__ACTION ITEM__: List each line of the data in which the string "striped" appears.

*** Opening RECORDED DATA ***

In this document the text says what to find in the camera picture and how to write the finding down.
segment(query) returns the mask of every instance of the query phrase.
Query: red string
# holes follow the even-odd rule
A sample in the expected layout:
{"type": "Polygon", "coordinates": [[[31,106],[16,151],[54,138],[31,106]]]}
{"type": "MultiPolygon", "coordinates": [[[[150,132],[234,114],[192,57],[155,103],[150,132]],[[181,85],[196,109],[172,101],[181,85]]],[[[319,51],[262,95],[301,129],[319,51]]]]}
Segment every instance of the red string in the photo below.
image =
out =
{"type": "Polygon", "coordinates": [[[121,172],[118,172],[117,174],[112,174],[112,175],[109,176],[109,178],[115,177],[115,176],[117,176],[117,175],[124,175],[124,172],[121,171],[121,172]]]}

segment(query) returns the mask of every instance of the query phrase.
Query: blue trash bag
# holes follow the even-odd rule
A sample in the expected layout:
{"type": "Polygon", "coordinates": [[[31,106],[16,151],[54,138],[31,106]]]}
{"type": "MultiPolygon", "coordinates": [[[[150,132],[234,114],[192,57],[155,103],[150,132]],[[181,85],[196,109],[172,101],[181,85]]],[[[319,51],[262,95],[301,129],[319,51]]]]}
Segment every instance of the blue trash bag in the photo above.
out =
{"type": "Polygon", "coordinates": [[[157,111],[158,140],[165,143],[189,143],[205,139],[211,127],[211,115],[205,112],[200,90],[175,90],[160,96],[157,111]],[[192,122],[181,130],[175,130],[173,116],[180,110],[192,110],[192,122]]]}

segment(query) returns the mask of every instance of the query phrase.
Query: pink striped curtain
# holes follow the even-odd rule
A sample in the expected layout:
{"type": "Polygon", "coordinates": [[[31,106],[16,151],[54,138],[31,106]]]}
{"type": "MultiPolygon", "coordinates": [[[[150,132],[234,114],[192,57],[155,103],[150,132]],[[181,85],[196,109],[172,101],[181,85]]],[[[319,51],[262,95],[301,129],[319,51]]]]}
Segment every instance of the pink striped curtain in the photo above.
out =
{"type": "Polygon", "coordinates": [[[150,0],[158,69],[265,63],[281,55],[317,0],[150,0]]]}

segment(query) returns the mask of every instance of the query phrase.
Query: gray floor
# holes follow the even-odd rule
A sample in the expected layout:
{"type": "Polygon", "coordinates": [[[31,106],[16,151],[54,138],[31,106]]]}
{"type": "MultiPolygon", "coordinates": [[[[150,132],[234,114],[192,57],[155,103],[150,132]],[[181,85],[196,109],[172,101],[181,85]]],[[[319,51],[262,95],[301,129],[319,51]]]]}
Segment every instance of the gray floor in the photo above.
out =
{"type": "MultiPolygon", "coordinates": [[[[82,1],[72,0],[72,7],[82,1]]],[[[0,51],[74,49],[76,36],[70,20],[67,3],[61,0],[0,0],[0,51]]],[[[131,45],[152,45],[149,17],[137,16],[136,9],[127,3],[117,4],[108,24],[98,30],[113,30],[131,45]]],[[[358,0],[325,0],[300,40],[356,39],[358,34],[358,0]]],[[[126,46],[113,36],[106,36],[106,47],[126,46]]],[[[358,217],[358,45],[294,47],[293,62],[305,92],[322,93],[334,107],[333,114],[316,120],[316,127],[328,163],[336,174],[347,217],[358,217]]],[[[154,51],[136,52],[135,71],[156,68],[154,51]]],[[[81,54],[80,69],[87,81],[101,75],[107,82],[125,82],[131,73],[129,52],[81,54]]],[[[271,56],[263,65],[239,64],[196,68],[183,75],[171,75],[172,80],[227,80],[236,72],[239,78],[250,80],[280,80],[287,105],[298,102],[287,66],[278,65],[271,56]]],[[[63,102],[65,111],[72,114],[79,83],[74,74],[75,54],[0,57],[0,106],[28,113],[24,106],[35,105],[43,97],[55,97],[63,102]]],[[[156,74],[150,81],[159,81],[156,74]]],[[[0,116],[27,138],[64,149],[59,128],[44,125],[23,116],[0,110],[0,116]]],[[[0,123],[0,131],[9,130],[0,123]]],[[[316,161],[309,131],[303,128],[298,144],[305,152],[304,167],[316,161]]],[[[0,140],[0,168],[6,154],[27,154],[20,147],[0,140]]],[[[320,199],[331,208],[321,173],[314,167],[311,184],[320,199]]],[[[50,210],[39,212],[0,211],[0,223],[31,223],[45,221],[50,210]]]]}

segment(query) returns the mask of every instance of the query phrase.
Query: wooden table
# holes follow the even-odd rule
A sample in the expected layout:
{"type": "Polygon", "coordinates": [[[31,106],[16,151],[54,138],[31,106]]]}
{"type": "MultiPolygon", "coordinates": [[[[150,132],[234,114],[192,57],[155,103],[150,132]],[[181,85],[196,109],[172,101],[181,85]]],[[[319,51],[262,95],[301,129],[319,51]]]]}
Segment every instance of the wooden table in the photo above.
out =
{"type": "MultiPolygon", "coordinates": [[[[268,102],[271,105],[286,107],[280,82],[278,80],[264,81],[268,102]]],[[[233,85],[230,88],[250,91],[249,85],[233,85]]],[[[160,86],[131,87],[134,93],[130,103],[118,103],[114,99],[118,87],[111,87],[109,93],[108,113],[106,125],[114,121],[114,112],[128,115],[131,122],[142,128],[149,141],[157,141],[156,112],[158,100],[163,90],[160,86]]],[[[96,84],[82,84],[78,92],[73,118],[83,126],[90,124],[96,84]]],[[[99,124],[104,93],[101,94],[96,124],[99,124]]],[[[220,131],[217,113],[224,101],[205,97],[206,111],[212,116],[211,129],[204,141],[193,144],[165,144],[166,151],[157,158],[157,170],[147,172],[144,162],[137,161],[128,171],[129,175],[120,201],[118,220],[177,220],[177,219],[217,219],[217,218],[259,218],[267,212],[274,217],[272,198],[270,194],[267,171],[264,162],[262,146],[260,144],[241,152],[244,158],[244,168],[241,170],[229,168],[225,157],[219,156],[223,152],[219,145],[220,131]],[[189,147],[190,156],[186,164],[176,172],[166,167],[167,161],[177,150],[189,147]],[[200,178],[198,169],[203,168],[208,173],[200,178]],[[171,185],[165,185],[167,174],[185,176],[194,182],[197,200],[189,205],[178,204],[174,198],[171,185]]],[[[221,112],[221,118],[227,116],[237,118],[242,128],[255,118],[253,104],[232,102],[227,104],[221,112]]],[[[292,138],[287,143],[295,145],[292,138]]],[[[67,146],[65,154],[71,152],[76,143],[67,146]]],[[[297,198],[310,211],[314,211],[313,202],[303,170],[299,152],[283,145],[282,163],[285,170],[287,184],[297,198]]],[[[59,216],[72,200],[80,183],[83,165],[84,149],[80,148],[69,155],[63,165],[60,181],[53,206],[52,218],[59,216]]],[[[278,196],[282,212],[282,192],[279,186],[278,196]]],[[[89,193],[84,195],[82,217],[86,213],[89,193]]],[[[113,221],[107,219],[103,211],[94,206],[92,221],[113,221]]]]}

*** Closing RECORDED DATA ***

__EXERCISE RESULT__:
Query: pink striped curtain
Segment every instance of the pink striped curtain in the photo above.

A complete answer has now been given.